Il se souvient aussi de ses jeux d'enfants, ou du repaire où il retrouvait ses amis l'hiver: "On y restait assis du matin au soir, à jouer aux cartes, à manger des graines de tournesol et des crackers, et à parler de tout et de rien".
Cette nostalgie est partagée par Ioury, officier du bataillon Aïdar, âgé de 35 ans. Lui se souvient des noirs terrils du Donbass, bassin minier de l'Est.
Ces amoncellements de roches provenant des mines sont "comme des montagnes qui se dressent partout à l'horizon", explique l'ancien électricien.
"Il y avait des prairies en fleurs, des abeilles qui volaient. Et puis les roquettes sont tombées partout et notre paix a pris fin", dit-il.
Sa ville natale, Selydové, a été conquise par la Russie en octobre 2024 et largement détruite par les combats.
Ioury comprend qu'il sera difficile de la reprendre et de la reconstruire, mais refuse de baisser les bras.
- Continuer "notre lutte" -
Selon lui, ceux qui poussent au cessez-le-feu devraient discuter avec des proches de soldats tués.
"Ils seraient mieux à même de dire si on doit renoncer à 20% des terres ukrainiennes ou si cela vaut la peine de poursuivre notre lutte au nom de leurs gars", juge-t-il.

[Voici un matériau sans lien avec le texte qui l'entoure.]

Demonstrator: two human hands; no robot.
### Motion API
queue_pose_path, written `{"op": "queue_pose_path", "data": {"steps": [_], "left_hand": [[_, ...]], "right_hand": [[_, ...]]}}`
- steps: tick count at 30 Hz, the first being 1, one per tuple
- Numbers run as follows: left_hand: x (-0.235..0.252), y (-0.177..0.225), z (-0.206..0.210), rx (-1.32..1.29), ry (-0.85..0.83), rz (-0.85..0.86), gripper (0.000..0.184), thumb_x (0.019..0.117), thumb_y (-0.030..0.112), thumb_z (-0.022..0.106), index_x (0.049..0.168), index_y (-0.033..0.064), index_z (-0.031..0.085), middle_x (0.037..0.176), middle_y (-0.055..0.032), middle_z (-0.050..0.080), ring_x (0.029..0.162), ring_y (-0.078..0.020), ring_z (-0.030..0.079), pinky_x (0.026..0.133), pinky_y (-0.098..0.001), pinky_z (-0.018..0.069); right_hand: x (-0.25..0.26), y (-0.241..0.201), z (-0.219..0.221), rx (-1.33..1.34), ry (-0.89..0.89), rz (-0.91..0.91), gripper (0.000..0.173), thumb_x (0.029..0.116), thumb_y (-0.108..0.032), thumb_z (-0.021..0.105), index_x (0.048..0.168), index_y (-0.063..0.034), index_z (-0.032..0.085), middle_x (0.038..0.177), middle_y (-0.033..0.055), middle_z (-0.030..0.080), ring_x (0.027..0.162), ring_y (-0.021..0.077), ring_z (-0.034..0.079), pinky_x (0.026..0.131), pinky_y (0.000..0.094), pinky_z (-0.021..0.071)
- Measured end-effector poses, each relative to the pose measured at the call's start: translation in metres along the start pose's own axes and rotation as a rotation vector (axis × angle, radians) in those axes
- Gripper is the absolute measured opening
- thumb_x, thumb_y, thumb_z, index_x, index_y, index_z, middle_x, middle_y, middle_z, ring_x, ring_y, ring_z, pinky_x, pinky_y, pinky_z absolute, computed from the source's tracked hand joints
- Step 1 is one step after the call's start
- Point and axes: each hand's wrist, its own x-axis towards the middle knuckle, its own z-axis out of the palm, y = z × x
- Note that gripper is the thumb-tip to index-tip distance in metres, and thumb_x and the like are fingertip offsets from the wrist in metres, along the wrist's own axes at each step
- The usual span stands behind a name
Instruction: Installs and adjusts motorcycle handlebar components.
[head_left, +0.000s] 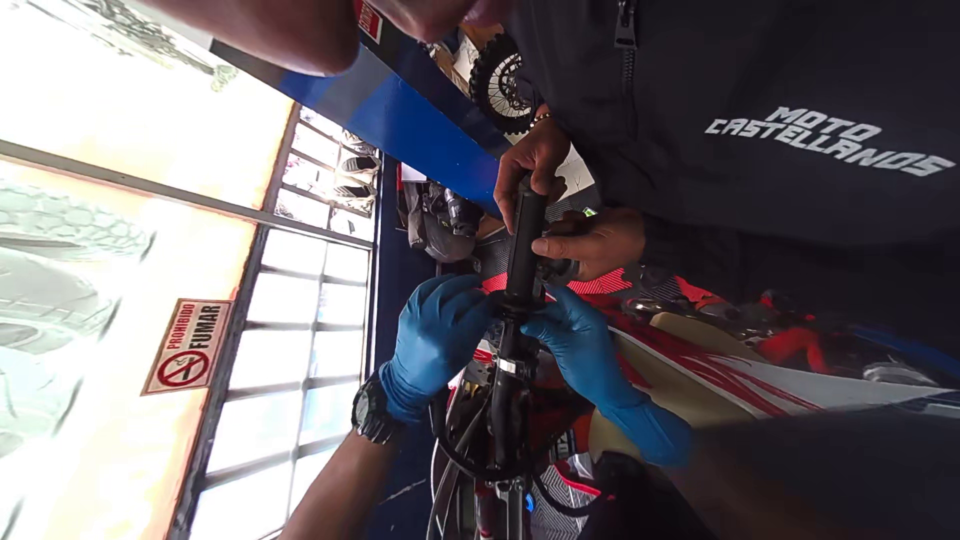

Une partie des Ukrainiens se disent prêts à des concessions. Ils étaient 38% en décembre, contre 32% en octobre, selon des sondages de l'Institut international de sociologie de Kiev (KIIS).
Oleksandre, commandant d'une unité du bataillon Aïdar, âgé de 41 ans, est originaire de Crimée, péninsule ukrainienne annexée par la Russie en 2014.
Pour lui, une trêve est synonyme de catastrophe, car elle permettrait au Kremlin de reconstituer ses forces et de s'emparer ensuite d'encore davantage de territoire. "L'appétit vient en mangeant", dit-il.
- "Je l'aime aussi" -
Même s'il a coupé les ponts avec sa famille pro-Kremlin restée en Crimée, la première chose qu'il ferait en cas de reconquête serait d'étreindre ses parents.
Volodya en rêve aussi.
Lui parle avec sa mère au téléphone tous les jours. Récemment, il a senti que quelque chose n'allait pas: "elle essaie toujours de se maîtriser, mais je l'ai appelée et je pouvais entendre ses émotions déborder".
Elle lui a dit alors que son village avait subi des bombardements ukrainiens répétés. Volodya n'a pu qu'essayer de lui remonter le moral à distance.
Depuis une conversation particulièrement déchirante juste avant la capture du village par les Russes, leurs appels se concluent toujours de la même façon. "Elle m'a toujours dit qu'elle m'aime. Maintenant, je lui réponds aussi que je l'aime."